We've shared unsettling science stories in the past. Books bound in human flesh, spooky photographs, and the real human centipede were among the horrors we covered. This Halloween season, we bring you more tales of true and creepy science experiments.

1. Spider Goat

Goats that produce spider silk protein in their milk could enable researchers to collect large quantities of the silk. Image credit: National Science Foundation.

No, not the one from Goat Simulator.

Nexia Biotechnologies began as a company focused on making lactose-free milk. After merging with another company and working on a pharmaceutical product used to treat heart attack and stroke, they decided to go a different route: Inserting a spider's silk-making gene into a goat's embryo.

In theory, the goat's milk would be laden with spider silk protein, which could then be harvested and processed into long threads. The process is actually similar to how a spider produces silk. The proteins are forced through a narrow opening, then stretched. Stretching strengthens the protein by aligning and pressing the crystals in a tight zigzag configuration.

Many scientists hoped to mass produce or mimic spider silk. Some had tried to farm spiders, but the aggressive creatures kill each other when put in such close proximity. Dr. Randy Lewis, of the University of Wyoming was the one who cloned the key proteins from a group of orb weavers.

Lewis does point out that the company is environmentally friendly. They hope to use the silk to make biodegradable fishing line.

Goat + spider = fishing line. Got it?

2. Locating Fear in the Brain

In 2011, researches used a human patient, known only as SM, to study where fear comes from. SM did not feel fear and had lesions on her amygdala, the part of the brain thought to be the key to our experience of fear.

What better way to test this than bring SM to a haunted house? The group of scientists and the subject even watched scary movies together. Still nothing. They came to the conclusion that the amygdala must be the fear center in the brain. Since SM's had lesions, it wasn't functioning.

A couple years later, SM was tested again. This time, they used a different approach. They had SM, along with two other patients who had damaged amygdalae, inhale carbon dioxide. They all had panic attacks. The scientists concluded that more than one part of the brain is responsible for processing fear, and that fear is indeed universal.

3. The Science of Screams

Psycho 1960

This year, scientists reported that a scream has auditory qualities that no other human vocalization shares. Tecumseh Fitch, an evolutionary biologist and cognitive scientist at the University of Austria, was involved in the work.

A modulation power spectrum was used to chart how quickly the volume of a scream changes over tiny amounts of time. The scientists applied this analysis to both normal speech and screams of terror collected from movies and from volunteers in the lab.

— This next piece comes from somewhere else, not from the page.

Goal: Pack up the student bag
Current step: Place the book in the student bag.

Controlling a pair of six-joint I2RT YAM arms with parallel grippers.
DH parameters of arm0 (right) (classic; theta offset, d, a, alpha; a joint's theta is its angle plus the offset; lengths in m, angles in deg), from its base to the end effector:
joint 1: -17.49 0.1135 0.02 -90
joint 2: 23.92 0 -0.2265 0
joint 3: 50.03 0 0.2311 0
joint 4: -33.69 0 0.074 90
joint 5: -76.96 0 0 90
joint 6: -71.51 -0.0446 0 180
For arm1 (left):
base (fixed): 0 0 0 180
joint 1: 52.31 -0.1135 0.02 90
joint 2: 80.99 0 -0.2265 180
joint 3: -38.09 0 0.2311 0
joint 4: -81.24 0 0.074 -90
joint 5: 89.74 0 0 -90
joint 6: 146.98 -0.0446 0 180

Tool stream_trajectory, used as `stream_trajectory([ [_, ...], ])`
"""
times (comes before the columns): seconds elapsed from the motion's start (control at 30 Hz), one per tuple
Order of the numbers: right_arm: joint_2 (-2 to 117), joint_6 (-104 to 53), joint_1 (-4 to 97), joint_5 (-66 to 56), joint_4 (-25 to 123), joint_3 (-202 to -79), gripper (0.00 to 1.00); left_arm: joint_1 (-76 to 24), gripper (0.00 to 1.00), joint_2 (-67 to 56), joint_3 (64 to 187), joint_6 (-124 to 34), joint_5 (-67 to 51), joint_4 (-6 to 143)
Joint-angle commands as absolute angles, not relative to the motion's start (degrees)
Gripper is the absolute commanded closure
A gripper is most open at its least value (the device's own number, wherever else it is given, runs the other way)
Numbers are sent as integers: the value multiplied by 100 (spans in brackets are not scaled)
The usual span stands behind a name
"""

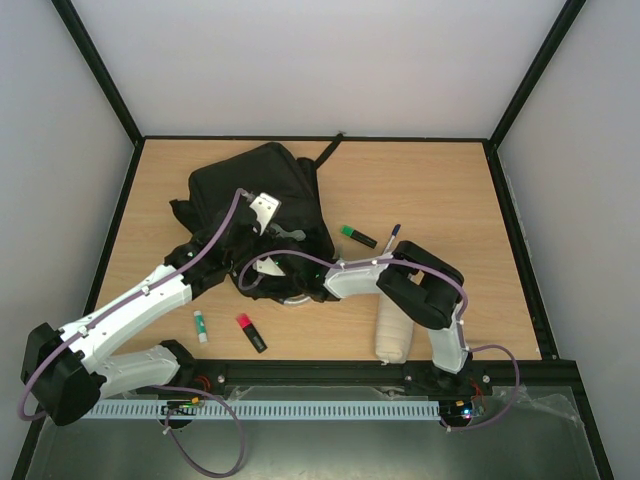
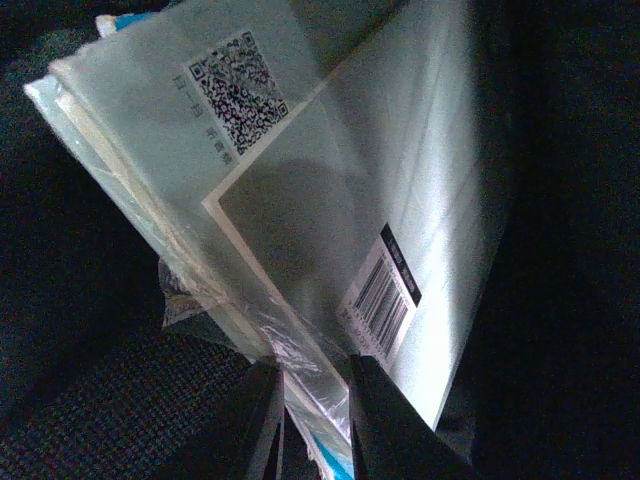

They discovered that the loudness of screams quickly fluctuates by anywhere from 30 to 150 hertz per second. The fluctuations give the sound a roughness that isn't found in any other human speech. A group of volunteers listened to a variety of screams with varying roughness. The scientists discovered that the rougher the sound the more fearful-sounding the volunteers ranked it. The conclusion they came to is that the brain is uniquely tuned to screams. This discovery could lend itself to creating more effective alarms and even better screams in movies.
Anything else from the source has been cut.